John XXIII called the Second Vatican Council in 1962. Nostrae Aetate was one of the documents which emerged, although because he had died by then, it was issued by Paul V1. Rabbi David Rosen described this document “as truly revolutionary in the most positive sense of the word” for Jewish-Catholic relations.
John XXIII was also the one who removed the reference to “perfidious” (faithless Jews) from the Good Friday prayers. When a cardinal absent-mindedly used the old formula, Pope John corrected him and made him repeat the new formulation.
Good relations with the Jewish people were a priority for Pope John Paul too. When he visited a Roman synagogue in 1986, he was probably the first pope to do so since earliest Christian times.
It would be wonderful if all relations between Christians and Jews had the warmth of Angelo Roncalli’s affection. In fact, Christian anti-Semitism has deep roots.
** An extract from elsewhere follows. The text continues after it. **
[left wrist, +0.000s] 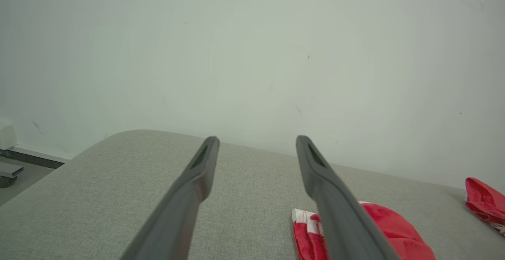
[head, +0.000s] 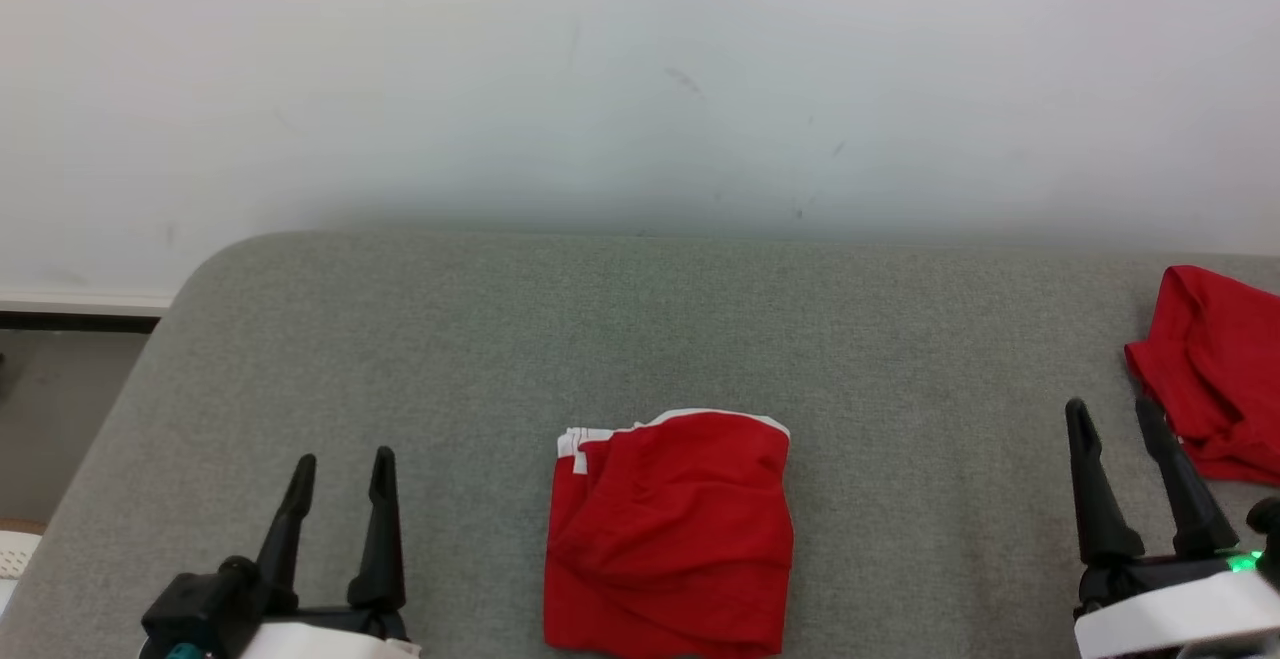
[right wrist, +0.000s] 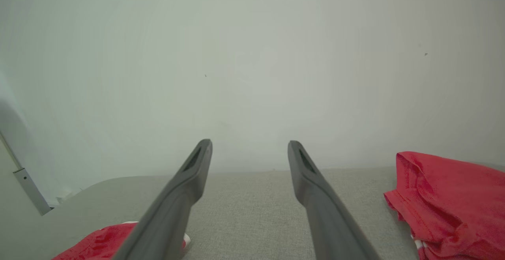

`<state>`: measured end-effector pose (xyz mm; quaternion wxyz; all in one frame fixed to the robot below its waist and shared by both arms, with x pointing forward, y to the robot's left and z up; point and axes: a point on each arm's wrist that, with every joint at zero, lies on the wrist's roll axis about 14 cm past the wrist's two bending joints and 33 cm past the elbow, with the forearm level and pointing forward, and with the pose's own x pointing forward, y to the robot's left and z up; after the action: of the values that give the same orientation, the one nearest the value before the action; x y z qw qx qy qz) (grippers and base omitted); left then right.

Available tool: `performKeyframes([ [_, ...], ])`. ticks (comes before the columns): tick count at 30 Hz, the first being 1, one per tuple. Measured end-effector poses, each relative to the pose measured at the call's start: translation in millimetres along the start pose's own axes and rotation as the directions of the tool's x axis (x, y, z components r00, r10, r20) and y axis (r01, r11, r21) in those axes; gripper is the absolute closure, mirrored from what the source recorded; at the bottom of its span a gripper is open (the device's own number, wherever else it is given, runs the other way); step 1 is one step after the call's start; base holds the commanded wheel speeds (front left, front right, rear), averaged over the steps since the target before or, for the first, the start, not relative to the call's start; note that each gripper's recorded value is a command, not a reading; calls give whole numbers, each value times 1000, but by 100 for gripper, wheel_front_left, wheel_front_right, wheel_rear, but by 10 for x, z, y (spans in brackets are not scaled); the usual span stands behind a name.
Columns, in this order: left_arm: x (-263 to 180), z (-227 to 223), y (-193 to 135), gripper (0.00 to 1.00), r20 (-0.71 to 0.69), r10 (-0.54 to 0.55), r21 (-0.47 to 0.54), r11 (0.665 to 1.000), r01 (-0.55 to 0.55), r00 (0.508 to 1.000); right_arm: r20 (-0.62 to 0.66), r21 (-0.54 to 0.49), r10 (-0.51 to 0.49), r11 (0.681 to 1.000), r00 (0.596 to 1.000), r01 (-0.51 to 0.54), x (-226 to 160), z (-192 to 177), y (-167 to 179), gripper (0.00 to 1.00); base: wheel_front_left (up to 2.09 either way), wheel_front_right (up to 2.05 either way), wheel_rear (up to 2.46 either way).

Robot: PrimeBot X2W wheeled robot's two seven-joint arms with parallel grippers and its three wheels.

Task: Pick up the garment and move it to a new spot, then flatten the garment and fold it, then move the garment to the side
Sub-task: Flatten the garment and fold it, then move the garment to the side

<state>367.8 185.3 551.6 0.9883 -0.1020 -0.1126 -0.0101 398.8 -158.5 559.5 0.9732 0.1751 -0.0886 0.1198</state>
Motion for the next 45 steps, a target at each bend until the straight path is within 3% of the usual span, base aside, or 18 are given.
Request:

A monk, Thomas of Monmouth, was responsible in the 12th century for what the Catholic Encyclopedia describes as “one of the most notable and disastrous lies of history”, that Jews killed Christian children.
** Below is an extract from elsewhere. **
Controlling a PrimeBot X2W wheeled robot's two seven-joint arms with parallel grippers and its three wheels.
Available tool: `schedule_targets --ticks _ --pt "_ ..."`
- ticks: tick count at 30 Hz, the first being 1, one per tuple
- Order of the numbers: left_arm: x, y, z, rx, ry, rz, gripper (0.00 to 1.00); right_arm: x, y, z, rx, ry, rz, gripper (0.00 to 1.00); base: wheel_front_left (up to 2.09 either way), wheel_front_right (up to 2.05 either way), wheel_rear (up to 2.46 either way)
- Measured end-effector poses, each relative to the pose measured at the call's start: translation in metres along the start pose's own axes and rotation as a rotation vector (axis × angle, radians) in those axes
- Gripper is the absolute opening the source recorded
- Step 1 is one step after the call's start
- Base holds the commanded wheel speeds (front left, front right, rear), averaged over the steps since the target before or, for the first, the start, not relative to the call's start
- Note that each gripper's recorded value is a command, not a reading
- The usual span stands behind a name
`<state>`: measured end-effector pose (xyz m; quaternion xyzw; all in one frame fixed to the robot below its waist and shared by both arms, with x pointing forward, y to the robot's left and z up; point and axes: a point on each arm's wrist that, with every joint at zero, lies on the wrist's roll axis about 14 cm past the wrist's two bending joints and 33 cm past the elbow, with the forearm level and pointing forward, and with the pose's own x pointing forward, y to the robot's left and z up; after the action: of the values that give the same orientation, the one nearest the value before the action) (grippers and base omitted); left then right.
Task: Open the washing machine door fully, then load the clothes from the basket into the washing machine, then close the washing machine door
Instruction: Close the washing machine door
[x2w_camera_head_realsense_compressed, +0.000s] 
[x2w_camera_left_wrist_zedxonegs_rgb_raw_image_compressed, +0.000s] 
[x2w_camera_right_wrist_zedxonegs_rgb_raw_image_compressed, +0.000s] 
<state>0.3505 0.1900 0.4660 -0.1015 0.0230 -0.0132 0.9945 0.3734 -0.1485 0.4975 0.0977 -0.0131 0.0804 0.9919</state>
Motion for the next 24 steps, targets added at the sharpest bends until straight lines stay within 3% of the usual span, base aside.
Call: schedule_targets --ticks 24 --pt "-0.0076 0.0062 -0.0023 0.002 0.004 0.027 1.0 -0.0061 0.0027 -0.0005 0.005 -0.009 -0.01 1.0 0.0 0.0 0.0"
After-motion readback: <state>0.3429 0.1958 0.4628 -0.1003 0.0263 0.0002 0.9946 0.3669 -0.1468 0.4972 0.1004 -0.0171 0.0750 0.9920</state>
It became known as the blood libel, and despite being condemned as untrue by many popes, including Pope Gregory X in the 13th century, it was the source of much bigotry and violence against Jews.
Nor was anti-Semitism confined to Catholics. In a tract repudiated by most Lutherans today, Martin Luther referred to Jews in vicious terms, suggesting that they be burned out of homes and put to work like dogs.
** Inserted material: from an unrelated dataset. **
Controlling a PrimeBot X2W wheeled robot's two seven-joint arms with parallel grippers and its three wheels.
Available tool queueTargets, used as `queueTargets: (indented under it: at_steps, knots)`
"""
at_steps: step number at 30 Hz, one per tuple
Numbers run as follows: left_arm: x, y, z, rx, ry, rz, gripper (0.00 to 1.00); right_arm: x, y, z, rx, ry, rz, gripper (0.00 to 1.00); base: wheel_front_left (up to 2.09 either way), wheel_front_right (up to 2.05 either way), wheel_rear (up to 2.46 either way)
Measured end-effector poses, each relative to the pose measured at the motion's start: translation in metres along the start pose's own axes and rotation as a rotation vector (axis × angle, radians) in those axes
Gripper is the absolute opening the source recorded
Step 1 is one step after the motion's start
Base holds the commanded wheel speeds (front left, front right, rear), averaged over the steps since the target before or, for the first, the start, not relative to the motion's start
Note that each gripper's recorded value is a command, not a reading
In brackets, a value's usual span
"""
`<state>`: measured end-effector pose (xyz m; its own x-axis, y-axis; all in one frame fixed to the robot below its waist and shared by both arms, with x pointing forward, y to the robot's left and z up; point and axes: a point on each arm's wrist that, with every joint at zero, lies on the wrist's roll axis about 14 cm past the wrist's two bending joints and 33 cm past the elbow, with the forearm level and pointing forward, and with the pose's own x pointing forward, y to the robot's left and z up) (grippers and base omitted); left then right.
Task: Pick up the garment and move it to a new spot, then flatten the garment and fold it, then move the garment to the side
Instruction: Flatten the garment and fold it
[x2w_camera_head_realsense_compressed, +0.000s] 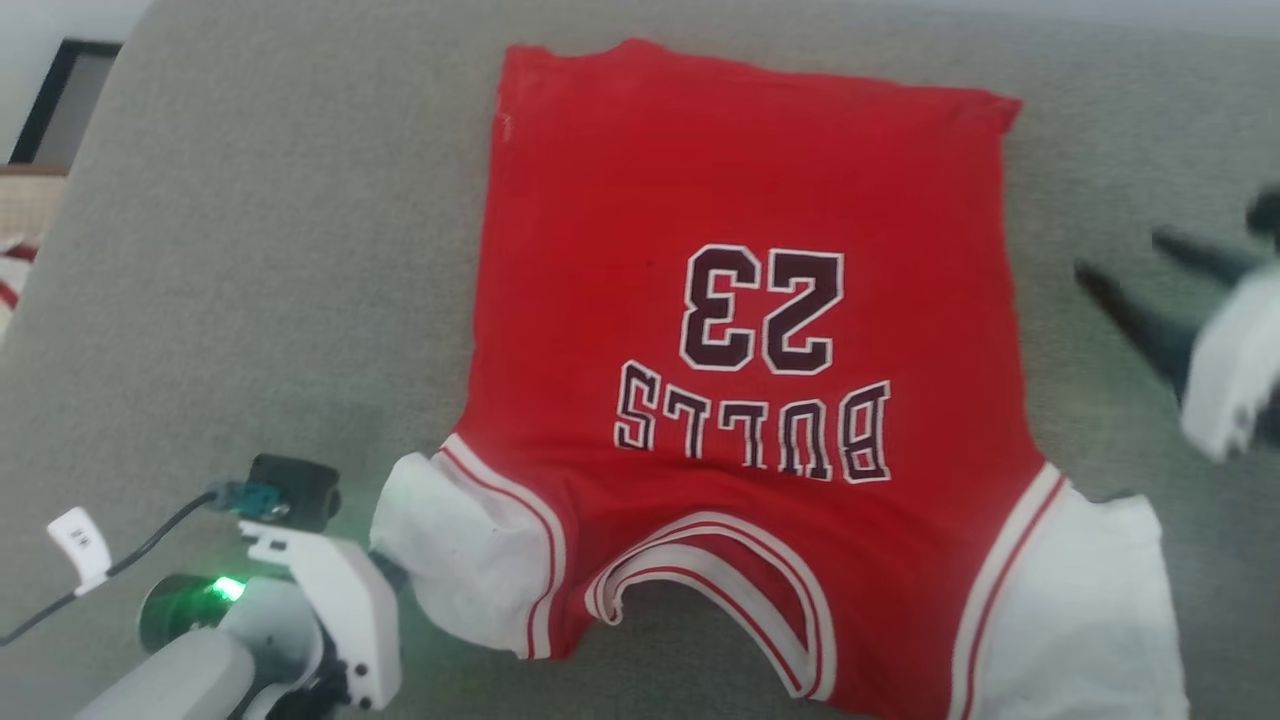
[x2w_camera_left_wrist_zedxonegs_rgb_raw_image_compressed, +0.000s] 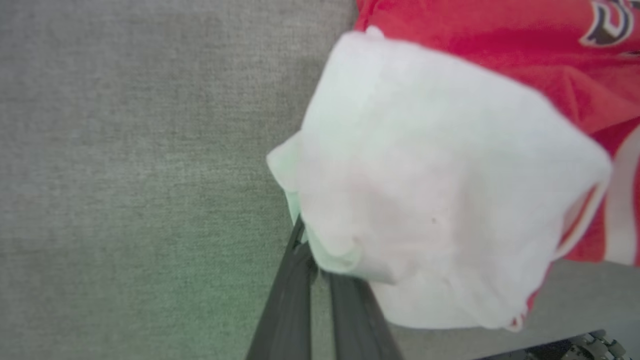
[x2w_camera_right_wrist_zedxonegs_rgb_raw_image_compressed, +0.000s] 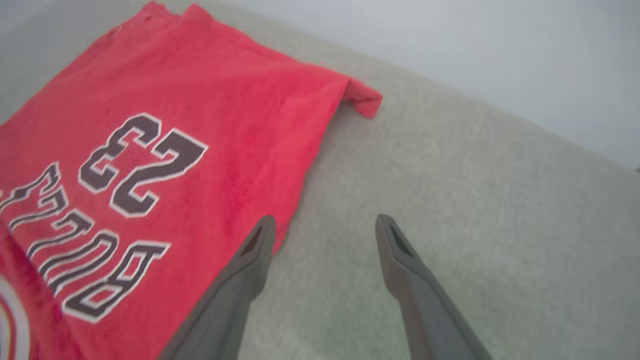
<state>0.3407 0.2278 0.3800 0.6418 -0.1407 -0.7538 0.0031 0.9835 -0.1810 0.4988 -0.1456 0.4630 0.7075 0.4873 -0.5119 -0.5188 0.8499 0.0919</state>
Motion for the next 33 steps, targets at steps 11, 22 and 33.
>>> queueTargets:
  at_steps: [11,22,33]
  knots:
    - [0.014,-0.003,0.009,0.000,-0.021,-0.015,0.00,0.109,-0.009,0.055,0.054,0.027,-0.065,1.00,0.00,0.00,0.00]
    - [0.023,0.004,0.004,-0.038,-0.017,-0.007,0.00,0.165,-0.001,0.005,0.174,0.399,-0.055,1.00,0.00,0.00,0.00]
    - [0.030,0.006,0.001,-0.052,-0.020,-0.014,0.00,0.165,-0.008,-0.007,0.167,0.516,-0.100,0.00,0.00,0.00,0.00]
In Ireland, we had a mixed history. Daniel O’Connell campaigned for Jewish rights, including the right not to wear the special dress laid down by English law. Yet in the 20th century, a priest organised an anti-Semitic boycott in Limerick. (His superiors quietly moved him to a Pacific island not long after.)
Joe Briscoe, son of Irish Jewish politician Bob Briscoe, generously describes the Limerick episode as “an aberration in an otherwise almost perfect history of Ireland and its treatment of the Jews”. Despite his kind words, the Irish also failed miserably when it came to welcoming Jewish refugees from the Nazis.
Anti-Semitism is alive and well worldwide, as evidenced by John Galliano’s drunken rants, and Charlie Sheen’s alleged insults against his Jewish former manager. Not to mention Tommy Tiernan’s comments about lining up 10 or 12 million Jews for the death camps instead of six.
Yet claims of anti-Semitism are also sometimes used to de-legitimise valid criticism of the state of Israel. There is an important balance to be kept here, avoiding the attempt to muzzle legitimate criticism, while still showing tolerance and respect for religious freedom.
Among some in the print and broadcast media in Ireland, there is a form of tone-deafness, a belief that Catholicism is an enemy of progress. Yet Catholics should not succumb to paranoia or compete for the title of “most oppressed people ever”. Irish anti-Catholicism cannot and should not be compared either to anti-Semitism or the murderous anti-Christian sentiment visible in many parts of the world, such as the assassination this week of Shahbaz Bhatti, Pakistan’s only Christian government minister, by Islamic extremists.
God knows, the Catholic Church has done much to merit opprobrium in recent decades. However, it is still boring, tedious and unoriginal when commentators think they are being radical by constantly seeing only the negatives in Catholicism.